How to complete this task: Only the lines from the top of the data through the line containing "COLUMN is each" should be duplicated, exactly as they appear.

☆ ☆ ☆ ☆

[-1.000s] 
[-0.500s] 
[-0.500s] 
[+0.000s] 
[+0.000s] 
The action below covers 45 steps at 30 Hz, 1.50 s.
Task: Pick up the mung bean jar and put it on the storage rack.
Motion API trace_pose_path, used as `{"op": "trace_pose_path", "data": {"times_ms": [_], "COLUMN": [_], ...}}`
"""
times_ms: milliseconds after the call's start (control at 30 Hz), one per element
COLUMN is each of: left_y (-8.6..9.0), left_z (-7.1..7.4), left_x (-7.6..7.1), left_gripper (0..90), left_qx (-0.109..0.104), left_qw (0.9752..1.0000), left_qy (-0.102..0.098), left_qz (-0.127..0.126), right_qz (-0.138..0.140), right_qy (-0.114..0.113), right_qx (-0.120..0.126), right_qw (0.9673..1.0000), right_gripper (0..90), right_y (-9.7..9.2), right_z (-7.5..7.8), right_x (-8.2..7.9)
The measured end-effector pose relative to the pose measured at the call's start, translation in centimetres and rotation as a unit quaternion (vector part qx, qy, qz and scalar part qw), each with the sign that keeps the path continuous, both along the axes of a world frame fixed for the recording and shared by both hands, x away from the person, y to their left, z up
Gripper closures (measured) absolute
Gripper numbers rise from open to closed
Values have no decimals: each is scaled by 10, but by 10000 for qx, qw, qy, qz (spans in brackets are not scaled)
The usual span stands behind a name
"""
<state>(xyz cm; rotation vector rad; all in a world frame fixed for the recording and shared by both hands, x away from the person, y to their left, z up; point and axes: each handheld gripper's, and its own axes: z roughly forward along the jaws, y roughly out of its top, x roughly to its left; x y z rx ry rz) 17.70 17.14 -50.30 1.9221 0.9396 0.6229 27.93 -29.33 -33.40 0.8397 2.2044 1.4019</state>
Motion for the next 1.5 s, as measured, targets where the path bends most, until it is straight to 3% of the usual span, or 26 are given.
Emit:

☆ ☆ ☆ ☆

Expected output:
[-1.000s] 
[-0.500s] 
[-0.500s] 
[+0.000s] 
[+0.000s] 
The action below covers 45 steps at 30 Hz, 1.50 s.
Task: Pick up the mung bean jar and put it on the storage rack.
Motion API trace_pose_path, used as `{"op": "trace_pose_path", "data": {"times_ms": [_], "COLUMN": [_], ...}}`
"""
times_ms: milliseconds after the call's start (control at 30 Hz), one per element
COLUMN is each of: left_y (-8.6..9.0), left_z (-7.1..7.4), left_x (-7.6..7.1), left_gripper (0..90), left_qx (-0.109..0.104), left_qw (0.9752..1.0000), left_qy (-0.102..0.098), left_qz (-0.127..0.126), right_qz (-0.138..0.140), right_qy (-0.114..0.113), right_qx (-0.120..0.126), right_qw (0.9673..1.0000), right_gripper (0..90), right_y (-9.7..9.2), right_z (-7.5..7.8), right_x (-8.2..7.9)

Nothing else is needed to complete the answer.